TikTok is still the great unknown in music’s constantly shifting landscape. The rules are still being written, and, as Sheridan explained, his job is focused on educating labels and artist reps on how to best utilize the app. That said, it’s hard to imagine a world in which the battle for streaming supremacy doesn’t end with an ugly fight. Having the slightest understanding of how capitalism works suggests that TikTok will certainly want a bigger slice of the pie as it continues to control which music gets heard, and which songs become popular.

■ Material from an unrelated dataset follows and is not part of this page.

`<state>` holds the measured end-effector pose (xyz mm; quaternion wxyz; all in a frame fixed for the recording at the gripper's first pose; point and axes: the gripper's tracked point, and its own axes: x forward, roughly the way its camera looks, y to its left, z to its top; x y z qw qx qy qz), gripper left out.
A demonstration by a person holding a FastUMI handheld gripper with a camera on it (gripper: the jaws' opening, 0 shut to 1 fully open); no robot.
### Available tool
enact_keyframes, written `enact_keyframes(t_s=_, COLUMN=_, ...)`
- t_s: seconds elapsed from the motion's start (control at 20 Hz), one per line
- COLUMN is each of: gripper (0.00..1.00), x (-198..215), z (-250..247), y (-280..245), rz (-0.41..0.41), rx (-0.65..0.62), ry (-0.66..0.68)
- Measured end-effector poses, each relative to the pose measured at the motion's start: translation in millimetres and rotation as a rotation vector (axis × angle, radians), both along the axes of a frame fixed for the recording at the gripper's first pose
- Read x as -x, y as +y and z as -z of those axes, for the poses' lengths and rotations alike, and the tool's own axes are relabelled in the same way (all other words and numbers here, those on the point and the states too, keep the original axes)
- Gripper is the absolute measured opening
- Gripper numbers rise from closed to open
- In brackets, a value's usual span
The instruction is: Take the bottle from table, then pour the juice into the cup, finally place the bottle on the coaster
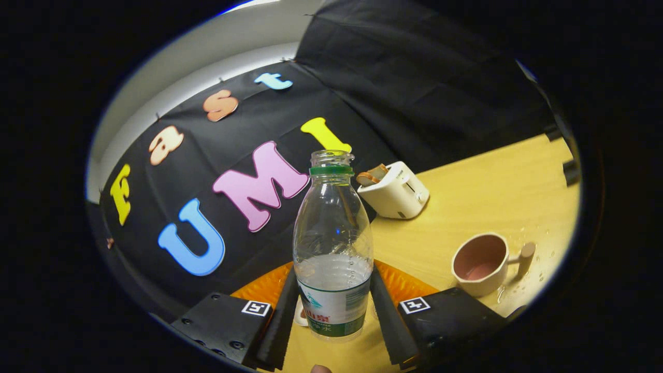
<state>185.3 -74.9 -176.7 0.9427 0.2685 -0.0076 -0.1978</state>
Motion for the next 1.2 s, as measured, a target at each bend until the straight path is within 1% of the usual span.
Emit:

As it stands now, though, TikTok exists in its own universe, somewhere in between YouTube and Spotify. The celebrities on the app are arguably bigger than the app itself, and when they become successful independent of the app, everyone may be demanding a bigger cut. The Kid LAROI, for example, became famous after his song “Addison Rae” got the attention of TikTok celebrity Addison Rae. Now the 17-year-old from Australia is a rising star and has collaborated with artists like Marshmello, YoungBoy Never Broke Again, and the late Juice WRLD. TikTok is betting on the staying power of the world it’s created. But since it doesn’t dominate the means of consumption, it’s hard to bet big money on that thesis. TikTok was the darling of 2020, but as long as the content its stars create utilizes music they don’t control, the impact it will have on the future of music is murky. Spotify, Apple Music, and the competition can rest easy, unless the ByteDance Ltd. streaming aspirations continue to grow, in which case, the race to an industry-wide monopoly is on.

Will Schube is a writer based in Austin, Texas. He regularly contributes to GQ, NPR, and Texas Monthly.

This article was updated after publication with information on Resso, ByteDance’s streaming app that launched in India in March.